## Multiple Linear Regression - Behavioral Risk Factor Surveillance System (BRFSS) Data

In this assignment, you will analyze data from the [Behavioral Risk Factor Surveillance System (BRFSS) data](https://www.cdc.gov/brfss/annual_data/annual_data.htm). The objective is to construct a self-contained Jupyter Notebook that predicts health outcomes using income, body mass index (BMI), and education as explanatory variables.
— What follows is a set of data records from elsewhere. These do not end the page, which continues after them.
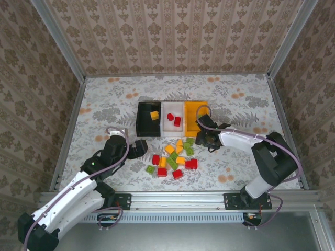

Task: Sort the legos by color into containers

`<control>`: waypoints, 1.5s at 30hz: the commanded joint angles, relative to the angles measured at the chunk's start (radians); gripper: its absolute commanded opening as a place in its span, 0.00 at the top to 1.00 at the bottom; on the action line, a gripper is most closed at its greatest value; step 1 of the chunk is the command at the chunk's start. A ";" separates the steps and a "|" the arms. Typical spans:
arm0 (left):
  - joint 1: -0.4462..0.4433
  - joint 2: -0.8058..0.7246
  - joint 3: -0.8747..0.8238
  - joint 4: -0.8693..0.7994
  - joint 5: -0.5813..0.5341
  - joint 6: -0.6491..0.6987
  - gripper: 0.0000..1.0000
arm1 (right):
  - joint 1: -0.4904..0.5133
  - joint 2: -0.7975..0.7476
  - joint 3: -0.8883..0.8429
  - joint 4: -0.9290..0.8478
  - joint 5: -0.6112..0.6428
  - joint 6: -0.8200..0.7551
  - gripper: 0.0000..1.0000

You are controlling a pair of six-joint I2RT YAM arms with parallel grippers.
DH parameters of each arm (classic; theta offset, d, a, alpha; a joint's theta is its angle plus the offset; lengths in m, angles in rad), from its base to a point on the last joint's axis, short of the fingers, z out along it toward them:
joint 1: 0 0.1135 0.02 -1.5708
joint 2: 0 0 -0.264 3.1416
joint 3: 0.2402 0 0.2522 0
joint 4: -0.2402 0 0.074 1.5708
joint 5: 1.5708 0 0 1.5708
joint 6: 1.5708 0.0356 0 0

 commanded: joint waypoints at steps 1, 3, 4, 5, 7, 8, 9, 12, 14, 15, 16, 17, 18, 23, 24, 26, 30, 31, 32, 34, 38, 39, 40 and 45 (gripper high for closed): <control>0.006 -0.003 -0.010 0.014 0.011 -0.026 0.00 | -0.007 0.032 0.006 0.028 0.013 0.015 0.38; 0.006 -0.003 -0.011 0.017 0.009 -0.025 0.00 | -0.014 0.050 -0.001 0.045 0.009 0.011 0.41; 0.006 -0.003 -0.011 0.016 0.008 -0.025 0.00 | -0.018 0.055 -0.006 0.056 0.003 0.009 0.43; 0.007 -0.003 -0.010 0.017 0.008 -0.025 0.00 | -0.021 0.057 -0.011 0.065 -0.002 0.005 0.46; 0.007 -0.001 -0.009 0.016 0.008 -0.023 0.00 | -0.022 0.052 -0.017 0.079 -0.004 -0.012 0.52; 0.008 -0.002 -0.006 0.016 0.008 -0.023 0.00 | -0.022 0.045 -0.019 0.079 -0.003 -0.023 0.55; 0.008 -0.001 -0.005 0.015 0.008 -0.021 0.00 | -0.023 0.035 -0.020 0.078 -0.002 -0.034 0.58; 0.008 -0.001 -0.002 0.015 0.007 -0.019 0.00 | -0.022 -0.007 -0.022 0.064 -0.019 -0.066 0.64; 0.008 -0.001 0.000 0.013 0.007 -0.016 0.00 | -0.021 -0.057 -0.033 0.050 -0.047 -0.080 0.67; 0.010 -0.002 0.002 0.011 0.007 -0.015 0.00 | -0.021 -0.095 -0.046 0.046 -0.067 -0.084 0.67; 0.011 -0.002 0.003 0.009 0.007 -0.014 0.00 | -0.020 -0.131 -0.057 0.044 -0.082 -0.089 0.68; 0.009 -0.002 0.003 0.010 0.006 -0.013 0.00 | -0.020 -0.175 -0.066 0.039 -0.100 -0.096 0.68; 0.011 -0.002 0.004 0.010 0.006 -0.013 0.00 | -0.020 -0.222 -0.066 0.029 -0.119 -0.105 0.68; 0.015 0.005 0.004 0.018 0.001 -0.015 0.00 | -0.014 -0.315 0.046 -0.037 -0.155 -0.143 0.67; 0.015 0.008 0.003 0.022 0.000 -0.013 0.00 | -0.014 -0.299 0.085 -0.045 -0.151 -0.151 0.67; 0.016 0.013 0.006 0.026 0.000 -0.009 0.00 | -0.017 -0.245 0.165 -0.063 -0.125 -0.160 0.66; 0.017 0.026 0.018 -0.002 -0.014 -0.008 0.00 | -0.023 -0.047 0.333 -0.083 -0.082 -0.161 0.66; 0.017 0.031 0.022 -0.005 -0.014 -0.004 0.00 | -0.028 -0.005 0.366 -0.084 -0.071 -0.161 0.66; 0.018 0.039 0.027 -0.011 -0.015 0.002 0.00 | -0.032 0.043 0.402 -0.082 -0.055 -0.159 0.65; 0.021 0.058 0.037 -0.025 -0.021 0.014 0.00 | -0.045 0.124 0.464 -0.088 -0.043 -0.153 0.65; 0.027 0.113 0.049 -0.025 -0.025 0.049 0.00 | -0.067 0.241 0.547 -0.100 -0.032 -0.126 0.61; 0.028 0.132 0.052 -0.018 -0.028 0.058 0.00 | -0.070 0.259 0.561 -0.102 -0.034 -0.122 0.59; 0.028 0.148 0.053 -0.010 -0.029 0.067 0.00 | -0.072 0.271 0.574 -0.102 -0.039 -0.122 0.54; 0.029 0.265 0.057 0.067 -0.044 0.140 0.00 | -0.067 0.237 0.567 -0.067 -0.090 -0.134 0.30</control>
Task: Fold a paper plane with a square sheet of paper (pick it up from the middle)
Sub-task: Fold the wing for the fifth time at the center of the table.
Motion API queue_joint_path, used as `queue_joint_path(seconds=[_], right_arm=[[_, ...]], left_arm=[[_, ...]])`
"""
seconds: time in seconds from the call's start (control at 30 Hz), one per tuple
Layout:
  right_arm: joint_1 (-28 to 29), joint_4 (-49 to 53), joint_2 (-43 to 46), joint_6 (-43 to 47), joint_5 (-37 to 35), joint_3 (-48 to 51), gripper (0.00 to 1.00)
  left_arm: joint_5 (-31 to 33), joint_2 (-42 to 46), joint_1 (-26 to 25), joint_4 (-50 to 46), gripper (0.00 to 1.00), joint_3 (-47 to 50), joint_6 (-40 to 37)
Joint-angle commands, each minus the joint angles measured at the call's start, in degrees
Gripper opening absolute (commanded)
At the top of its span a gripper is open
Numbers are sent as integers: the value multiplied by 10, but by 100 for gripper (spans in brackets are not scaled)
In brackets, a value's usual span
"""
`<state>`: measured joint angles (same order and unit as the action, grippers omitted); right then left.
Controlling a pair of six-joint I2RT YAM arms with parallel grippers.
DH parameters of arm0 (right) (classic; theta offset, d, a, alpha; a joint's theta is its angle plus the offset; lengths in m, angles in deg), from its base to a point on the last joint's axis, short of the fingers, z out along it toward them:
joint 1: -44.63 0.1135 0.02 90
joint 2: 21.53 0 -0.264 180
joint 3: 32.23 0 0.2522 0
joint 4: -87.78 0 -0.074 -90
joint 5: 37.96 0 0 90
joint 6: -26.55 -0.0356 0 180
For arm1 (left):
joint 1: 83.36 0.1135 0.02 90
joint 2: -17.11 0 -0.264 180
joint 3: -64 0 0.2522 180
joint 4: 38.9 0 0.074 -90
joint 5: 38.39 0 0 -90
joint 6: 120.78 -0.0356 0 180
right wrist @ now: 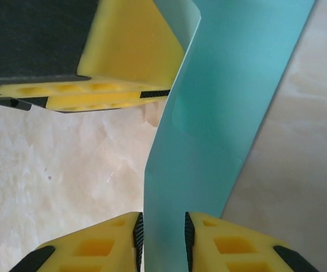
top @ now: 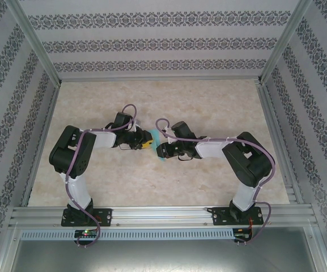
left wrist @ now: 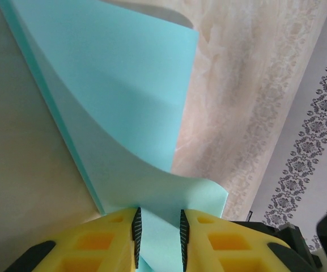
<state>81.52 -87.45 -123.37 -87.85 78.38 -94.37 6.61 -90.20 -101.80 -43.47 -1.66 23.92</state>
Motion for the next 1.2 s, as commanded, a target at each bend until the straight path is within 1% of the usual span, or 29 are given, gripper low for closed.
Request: queue_joint_path(seconds=[0.0,0.27,0.37,0.47,0.67,0.9,1.07,1.17], right_arm=[[13,39,16,20,-29,-18,27],[24,64,-7,37,-56,-36,21],[26,69,-7,42,-61,-37,16],[27,68,-7,46,-57,-36,14],[26,48,-25,39,-22,-29,9],[20,-5,-35,9,11,-11,9],[10,-14,-35,-4,23,-3,9],[3,-19,-25,-9,26,8,10]], left_arm=[[-5,-11,-7,4,28,-11,-3],[-5,-11,-7,-3,28,-13,-6],[-5,-10,-7,-5,28,-13,-6],[-6,-7,-7,-6,28,-13,-7],[-9,7,-8,-4,28,-9,-7],[-18,18,-9,6,30,1,-6],[-23,21,-9,14,30,5,-3],[-13,37,-10,14,30,15,-7]])
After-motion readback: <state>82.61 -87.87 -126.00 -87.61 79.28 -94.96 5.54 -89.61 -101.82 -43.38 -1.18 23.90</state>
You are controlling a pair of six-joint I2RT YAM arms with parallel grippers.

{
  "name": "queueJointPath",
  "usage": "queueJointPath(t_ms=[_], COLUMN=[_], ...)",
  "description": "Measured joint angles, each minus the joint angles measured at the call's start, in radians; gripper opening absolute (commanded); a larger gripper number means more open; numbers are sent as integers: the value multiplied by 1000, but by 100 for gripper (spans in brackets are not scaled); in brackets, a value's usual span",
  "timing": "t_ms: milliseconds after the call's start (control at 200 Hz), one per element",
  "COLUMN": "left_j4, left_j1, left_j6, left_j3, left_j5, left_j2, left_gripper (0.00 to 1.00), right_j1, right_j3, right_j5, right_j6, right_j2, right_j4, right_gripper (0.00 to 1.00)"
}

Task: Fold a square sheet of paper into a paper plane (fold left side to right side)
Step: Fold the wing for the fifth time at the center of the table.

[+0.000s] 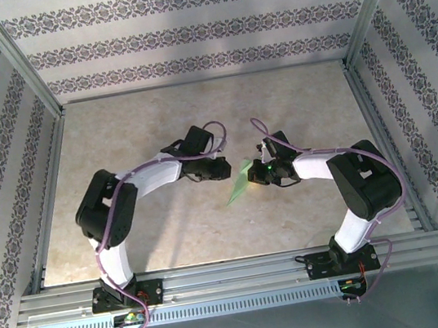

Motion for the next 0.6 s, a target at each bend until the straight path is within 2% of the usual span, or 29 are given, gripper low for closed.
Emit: queueJointPath(t_ms=[105,250,400,600], left_j4=[-25,-29,-30,-31], left_j1=[6,-2,-41,-76], left_j6=[7,-14,-53,-76], left_j3=[0,-9,-11,-11], left_j5=[8,100,183,216], left_j2=[-79,-139,-115,-26], left_gripper=[5,2,1,0], right_j1=[0,0,0,0], right_j3=[0,0,0,0], right_j5=[0,0,0,-1], right_j6=[0,1,2,2], right_j2=[0,0,0,0], right_j4=[0,0,1,1], right_gripper=[0,0,0,0])
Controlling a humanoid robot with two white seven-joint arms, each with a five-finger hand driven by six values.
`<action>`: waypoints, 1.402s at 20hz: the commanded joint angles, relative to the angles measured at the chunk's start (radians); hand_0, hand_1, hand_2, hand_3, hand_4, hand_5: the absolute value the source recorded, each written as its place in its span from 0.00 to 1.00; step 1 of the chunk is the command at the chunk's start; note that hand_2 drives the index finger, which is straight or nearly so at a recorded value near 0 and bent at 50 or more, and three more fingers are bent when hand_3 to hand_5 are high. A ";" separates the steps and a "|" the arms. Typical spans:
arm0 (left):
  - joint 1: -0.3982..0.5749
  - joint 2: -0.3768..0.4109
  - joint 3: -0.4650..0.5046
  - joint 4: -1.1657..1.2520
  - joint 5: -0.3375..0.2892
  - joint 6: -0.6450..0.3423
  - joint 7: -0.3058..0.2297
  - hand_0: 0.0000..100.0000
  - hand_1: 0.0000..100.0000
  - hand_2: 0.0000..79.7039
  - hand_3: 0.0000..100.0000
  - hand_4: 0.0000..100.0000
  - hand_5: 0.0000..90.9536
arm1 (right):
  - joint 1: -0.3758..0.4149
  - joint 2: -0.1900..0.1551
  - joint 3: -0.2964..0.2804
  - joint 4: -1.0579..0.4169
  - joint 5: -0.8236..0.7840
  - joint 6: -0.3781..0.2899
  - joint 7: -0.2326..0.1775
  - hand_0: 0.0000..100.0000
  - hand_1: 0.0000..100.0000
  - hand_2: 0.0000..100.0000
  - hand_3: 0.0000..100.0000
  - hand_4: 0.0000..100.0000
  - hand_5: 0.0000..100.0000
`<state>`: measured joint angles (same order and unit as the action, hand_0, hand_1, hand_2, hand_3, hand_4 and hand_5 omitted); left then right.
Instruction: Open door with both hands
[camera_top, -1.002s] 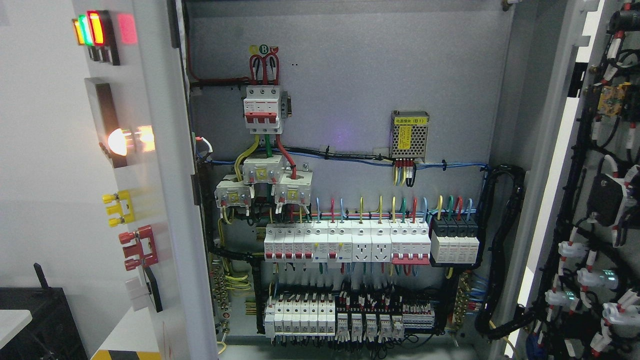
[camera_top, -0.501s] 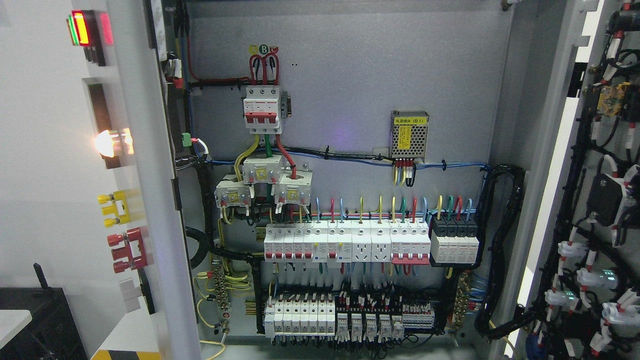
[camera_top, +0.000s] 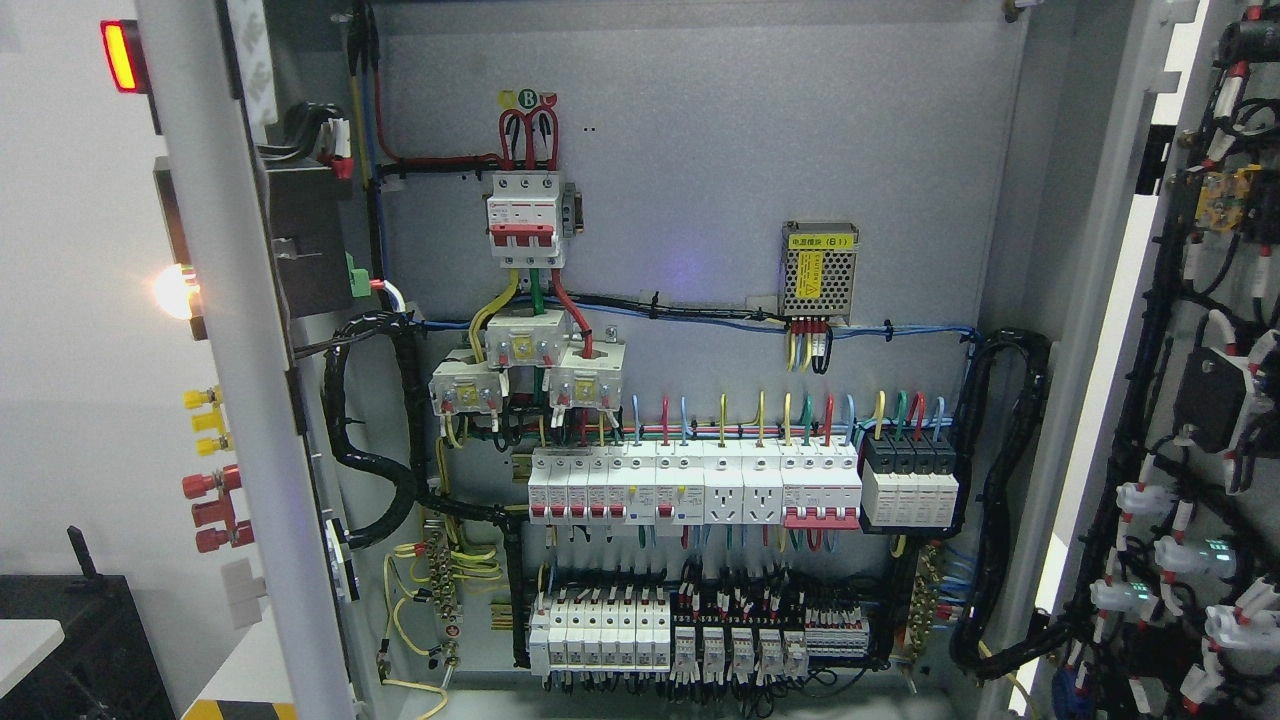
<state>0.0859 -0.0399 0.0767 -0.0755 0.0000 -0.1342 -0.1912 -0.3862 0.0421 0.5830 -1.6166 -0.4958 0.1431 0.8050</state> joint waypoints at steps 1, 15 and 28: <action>0.000 0.000 0.000 0.000 0.021 0.001 -0.001 0.00 0.00 0.00 0.00 0.00 0.00 | -0.011 0.004 0.035 0.000 0.000 0.000 0.000 0.38 0.00 0.00 0.00 0.00 0.00; 0.000 0.000 0.000 -0.001 0.020 0.001 -0.001 0.00 0.00 0.00 0.00 0.00 0.00 | -0.042 0.021 0.066 0.003 0.002 -0.002 0.000 0.38 0.00 0.00 0.00 0.00 0.00; 0.000 0.000 -0.002 0.000 0.021 0.001 -0.001 0.00 0.00 0.00 0.00 0.00 0.00 | -0.059 0.005 -0.029 0.061 0.006 -0.014 -0.003 0.38 0.00 0.00 0.00 0.00 0.00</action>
<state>0.0860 -0.0399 0.0766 -0.0755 0.0000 -0.1342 -0.1913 -0.4422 0.0559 0.6238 -1.6004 -0.4905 0.1332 0.8050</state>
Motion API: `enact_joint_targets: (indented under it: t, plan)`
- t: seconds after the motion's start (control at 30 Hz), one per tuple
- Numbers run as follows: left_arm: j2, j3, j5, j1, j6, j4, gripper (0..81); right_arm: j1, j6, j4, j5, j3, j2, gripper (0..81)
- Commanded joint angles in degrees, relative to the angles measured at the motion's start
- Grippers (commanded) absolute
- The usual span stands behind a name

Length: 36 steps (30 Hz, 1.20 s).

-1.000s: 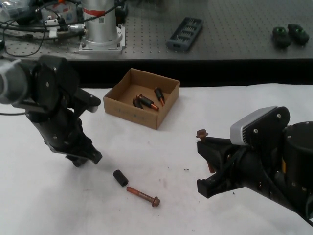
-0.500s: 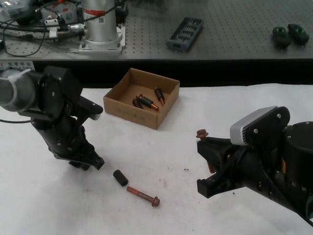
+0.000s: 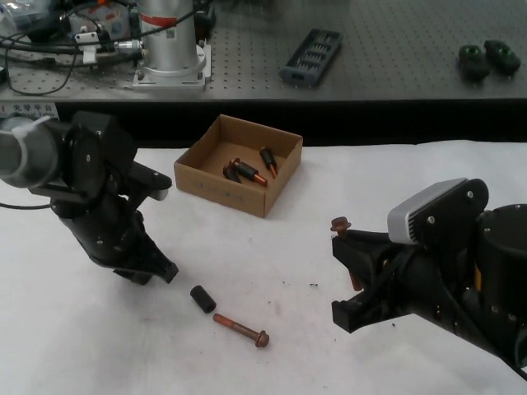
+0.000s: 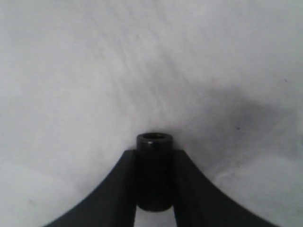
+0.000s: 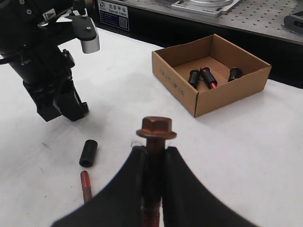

Importantly, your solution should be designed to handle the dataset without loading all data into memory simultaneously.

Before beginning, carefully
1. Review the Lecture Slides on Multiple Linear Regression, specifically:
   - Slides 22–26: Derivation of the formula for multiple linear regression coefficients $\hat{\beta} = (X^TX)^{-1}X^Ty$.
   - Slides 31–52: A step-by-step algorithm for computing the regression coefficients and the adjusted R-squared statistic in a single pass over the data.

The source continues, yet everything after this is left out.